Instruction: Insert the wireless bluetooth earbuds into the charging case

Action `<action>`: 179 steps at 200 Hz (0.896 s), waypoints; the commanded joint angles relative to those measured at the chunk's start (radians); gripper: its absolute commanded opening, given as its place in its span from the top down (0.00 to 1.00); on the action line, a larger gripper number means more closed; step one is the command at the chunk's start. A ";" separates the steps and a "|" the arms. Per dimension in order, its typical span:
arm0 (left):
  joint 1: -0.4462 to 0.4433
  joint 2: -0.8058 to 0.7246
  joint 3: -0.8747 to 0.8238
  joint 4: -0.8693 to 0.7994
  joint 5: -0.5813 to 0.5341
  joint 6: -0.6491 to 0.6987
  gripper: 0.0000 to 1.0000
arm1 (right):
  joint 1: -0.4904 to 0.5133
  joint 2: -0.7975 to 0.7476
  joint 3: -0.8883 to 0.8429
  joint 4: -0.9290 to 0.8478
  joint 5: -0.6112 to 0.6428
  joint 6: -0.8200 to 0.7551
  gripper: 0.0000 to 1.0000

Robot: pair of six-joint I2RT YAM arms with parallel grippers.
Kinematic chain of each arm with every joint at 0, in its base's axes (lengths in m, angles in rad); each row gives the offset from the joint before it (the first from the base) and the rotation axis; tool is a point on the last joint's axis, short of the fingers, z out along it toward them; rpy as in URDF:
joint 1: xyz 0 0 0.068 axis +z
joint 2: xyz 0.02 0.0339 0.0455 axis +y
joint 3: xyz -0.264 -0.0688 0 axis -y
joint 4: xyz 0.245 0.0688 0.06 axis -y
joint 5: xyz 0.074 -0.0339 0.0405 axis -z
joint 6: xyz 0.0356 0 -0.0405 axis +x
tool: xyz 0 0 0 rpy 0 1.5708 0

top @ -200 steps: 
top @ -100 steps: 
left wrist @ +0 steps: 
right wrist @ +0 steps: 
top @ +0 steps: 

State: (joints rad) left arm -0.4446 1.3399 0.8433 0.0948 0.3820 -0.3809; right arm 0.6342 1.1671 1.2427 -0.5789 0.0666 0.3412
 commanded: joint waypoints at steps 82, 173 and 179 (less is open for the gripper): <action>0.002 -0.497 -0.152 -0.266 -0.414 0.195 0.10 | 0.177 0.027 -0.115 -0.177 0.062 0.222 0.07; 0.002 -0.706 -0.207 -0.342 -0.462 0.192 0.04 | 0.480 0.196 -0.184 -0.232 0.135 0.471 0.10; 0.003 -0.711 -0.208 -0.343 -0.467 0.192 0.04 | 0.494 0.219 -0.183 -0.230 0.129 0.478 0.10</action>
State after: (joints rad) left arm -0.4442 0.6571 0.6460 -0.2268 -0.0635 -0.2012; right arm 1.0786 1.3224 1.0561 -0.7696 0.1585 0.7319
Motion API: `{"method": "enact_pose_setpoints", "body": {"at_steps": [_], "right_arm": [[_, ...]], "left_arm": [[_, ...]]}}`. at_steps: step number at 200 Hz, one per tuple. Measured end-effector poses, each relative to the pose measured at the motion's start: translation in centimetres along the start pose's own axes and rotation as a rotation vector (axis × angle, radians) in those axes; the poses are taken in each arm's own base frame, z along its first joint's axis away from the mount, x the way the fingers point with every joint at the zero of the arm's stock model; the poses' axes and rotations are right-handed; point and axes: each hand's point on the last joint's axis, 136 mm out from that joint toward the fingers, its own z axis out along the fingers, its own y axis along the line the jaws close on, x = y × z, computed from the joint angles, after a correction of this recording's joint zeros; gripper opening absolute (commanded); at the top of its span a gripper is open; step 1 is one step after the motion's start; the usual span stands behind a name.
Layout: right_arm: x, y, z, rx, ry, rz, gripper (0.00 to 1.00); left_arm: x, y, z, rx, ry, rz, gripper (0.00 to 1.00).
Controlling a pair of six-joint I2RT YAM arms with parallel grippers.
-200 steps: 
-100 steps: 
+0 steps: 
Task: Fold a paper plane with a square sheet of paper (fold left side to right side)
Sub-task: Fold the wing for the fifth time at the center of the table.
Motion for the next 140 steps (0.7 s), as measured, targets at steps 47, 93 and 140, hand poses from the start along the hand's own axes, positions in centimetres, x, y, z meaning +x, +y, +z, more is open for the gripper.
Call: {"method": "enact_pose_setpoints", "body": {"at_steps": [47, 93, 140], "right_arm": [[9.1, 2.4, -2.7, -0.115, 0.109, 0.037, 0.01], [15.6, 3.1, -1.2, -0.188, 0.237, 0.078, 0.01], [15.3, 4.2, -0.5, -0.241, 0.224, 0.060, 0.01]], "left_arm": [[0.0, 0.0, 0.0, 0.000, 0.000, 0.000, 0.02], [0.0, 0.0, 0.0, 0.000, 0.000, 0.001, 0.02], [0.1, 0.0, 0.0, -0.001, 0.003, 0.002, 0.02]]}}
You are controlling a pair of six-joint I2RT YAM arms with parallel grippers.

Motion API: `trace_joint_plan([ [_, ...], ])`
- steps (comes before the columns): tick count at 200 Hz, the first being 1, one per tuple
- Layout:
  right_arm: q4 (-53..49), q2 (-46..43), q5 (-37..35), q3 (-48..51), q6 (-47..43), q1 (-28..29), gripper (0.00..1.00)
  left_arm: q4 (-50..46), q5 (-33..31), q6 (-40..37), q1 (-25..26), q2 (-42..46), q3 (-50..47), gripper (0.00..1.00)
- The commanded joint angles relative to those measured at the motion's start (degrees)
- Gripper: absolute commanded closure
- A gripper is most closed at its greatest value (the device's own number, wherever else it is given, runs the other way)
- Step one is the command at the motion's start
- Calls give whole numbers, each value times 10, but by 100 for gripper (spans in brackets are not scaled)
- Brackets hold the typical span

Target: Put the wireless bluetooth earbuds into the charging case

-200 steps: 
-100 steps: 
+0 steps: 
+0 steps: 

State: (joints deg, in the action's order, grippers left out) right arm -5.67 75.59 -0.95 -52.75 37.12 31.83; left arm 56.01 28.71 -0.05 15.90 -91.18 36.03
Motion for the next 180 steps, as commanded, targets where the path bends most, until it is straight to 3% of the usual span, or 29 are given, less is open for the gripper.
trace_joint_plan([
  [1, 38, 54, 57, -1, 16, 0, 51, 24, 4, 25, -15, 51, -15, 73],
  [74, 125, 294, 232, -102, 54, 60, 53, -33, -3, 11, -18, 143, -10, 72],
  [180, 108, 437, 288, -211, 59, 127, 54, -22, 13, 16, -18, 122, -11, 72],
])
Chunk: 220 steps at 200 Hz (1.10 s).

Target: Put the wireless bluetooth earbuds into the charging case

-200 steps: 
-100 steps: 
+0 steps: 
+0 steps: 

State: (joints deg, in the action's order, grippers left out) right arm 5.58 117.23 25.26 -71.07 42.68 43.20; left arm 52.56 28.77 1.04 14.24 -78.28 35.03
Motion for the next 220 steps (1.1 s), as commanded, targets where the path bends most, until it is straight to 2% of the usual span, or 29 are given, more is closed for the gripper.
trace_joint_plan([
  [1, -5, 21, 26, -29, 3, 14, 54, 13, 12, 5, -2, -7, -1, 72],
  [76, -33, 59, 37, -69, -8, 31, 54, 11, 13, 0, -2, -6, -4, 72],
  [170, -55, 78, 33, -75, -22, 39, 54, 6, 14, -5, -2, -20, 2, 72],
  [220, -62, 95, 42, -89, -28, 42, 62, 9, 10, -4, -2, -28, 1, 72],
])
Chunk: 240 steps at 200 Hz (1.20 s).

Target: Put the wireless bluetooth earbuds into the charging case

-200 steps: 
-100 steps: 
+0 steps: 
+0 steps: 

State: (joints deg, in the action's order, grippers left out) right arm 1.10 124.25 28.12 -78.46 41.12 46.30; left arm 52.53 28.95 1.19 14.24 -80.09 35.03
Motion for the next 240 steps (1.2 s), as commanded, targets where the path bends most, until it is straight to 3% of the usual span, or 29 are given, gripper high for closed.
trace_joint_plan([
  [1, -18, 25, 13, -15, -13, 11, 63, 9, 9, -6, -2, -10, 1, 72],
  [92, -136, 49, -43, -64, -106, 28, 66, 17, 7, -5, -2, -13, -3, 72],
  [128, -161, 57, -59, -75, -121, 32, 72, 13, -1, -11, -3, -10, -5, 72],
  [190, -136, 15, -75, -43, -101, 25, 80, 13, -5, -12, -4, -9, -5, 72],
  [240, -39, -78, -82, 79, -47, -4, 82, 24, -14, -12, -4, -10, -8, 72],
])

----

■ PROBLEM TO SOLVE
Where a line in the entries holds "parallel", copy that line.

■ WRITTEN REPLY
Robot: pair of six-joint I2RT YAM arms with parallel grippers.
Controlling a pair of six-joint I2RT YAM arms with parallel grippers.
You are controlling a pair of six-joint I2RT YAM arms with parallel grippers.

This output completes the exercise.